## HOW TO COMPLETE THIS TASK
The data below holds the lines to copy: everything from the line containing "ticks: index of" to the line containing "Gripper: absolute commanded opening", both ends included, set down exactly.

## DATA TO USE

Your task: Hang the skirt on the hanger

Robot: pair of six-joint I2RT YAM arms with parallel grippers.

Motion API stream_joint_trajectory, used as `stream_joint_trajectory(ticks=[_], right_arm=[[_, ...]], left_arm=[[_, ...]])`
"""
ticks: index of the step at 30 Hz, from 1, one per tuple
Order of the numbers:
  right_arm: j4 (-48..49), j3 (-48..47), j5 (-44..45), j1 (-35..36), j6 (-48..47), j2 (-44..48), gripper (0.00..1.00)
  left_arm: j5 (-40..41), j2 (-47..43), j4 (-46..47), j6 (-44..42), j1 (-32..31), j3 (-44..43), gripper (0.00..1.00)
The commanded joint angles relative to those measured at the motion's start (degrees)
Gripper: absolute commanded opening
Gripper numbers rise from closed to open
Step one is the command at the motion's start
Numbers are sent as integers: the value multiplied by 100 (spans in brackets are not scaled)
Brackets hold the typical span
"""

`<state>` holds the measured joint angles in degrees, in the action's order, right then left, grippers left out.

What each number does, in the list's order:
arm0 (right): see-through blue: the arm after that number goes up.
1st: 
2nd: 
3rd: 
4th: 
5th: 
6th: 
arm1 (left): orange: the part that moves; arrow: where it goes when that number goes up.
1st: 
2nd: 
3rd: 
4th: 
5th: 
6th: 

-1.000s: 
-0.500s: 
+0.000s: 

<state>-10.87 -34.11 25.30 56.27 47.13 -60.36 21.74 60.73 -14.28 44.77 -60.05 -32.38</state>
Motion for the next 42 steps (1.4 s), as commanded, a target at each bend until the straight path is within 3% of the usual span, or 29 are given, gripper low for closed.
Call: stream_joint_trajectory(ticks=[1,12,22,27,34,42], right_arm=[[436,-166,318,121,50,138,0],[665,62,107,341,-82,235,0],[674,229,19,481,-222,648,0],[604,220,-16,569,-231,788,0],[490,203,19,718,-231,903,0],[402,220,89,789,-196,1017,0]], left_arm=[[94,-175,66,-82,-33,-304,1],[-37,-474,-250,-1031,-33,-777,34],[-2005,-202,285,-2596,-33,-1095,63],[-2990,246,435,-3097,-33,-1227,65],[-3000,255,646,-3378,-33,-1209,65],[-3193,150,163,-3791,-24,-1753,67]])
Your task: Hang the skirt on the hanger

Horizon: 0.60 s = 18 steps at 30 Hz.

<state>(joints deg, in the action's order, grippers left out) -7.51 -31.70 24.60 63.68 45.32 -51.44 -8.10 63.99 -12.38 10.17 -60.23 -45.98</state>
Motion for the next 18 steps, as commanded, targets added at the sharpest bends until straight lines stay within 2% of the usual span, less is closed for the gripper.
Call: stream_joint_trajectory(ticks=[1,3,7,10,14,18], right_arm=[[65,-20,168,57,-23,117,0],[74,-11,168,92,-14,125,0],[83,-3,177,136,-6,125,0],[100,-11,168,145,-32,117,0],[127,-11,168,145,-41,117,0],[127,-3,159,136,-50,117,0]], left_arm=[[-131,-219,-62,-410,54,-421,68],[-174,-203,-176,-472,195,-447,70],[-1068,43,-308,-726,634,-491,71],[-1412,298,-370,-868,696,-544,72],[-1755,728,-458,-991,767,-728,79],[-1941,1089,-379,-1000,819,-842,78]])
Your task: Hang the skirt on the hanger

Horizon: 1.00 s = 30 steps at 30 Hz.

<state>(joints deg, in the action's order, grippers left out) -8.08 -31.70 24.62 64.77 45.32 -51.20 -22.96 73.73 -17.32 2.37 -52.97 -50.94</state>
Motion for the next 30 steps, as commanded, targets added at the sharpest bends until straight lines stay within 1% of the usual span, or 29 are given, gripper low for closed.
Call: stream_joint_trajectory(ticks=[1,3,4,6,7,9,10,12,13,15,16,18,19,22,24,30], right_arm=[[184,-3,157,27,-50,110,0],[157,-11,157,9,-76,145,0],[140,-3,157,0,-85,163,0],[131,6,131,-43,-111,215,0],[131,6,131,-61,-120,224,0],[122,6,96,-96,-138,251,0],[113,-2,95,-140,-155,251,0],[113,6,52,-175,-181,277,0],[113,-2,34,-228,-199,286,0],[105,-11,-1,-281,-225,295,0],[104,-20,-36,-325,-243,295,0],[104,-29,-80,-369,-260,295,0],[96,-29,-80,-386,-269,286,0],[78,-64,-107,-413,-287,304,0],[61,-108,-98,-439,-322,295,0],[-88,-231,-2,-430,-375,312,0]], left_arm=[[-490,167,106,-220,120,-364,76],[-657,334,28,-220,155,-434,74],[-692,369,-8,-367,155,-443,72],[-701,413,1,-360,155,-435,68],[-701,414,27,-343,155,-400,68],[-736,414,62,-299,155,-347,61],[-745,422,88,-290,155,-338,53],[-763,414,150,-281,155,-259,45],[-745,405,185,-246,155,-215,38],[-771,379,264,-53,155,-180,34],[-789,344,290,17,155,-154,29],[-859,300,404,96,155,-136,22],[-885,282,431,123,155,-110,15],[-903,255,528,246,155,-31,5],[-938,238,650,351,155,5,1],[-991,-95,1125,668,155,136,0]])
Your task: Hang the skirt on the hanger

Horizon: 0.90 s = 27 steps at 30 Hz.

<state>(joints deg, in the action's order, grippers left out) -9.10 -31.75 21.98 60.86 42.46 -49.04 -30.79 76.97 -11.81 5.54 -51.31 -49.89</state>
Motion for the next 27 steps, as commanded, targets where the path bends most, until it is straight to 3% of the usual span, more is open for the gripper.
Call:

## SOLUTION TO THIS PROBLEM
ticks: index of the step at 30 Hz, from 1, one per tuple
Order of the numbers:
  right_arm: j4 (-48..49), j3 (-48..47), j5 (-44..45), j1 (-35..36), j6 (-48..47), j2 (-44..48), gripper (0.00..1.00)
  left_arm: j5 (-40..41), j2 (-47..43), j4 (-46..47), j6 (-44..42), j1 (-32..31), j3 (-44..43), gripper (0.00..1.00)
The commanded joint angles relative to those measured at the motion's start (degrees)
Gripper: absolute commanded opening

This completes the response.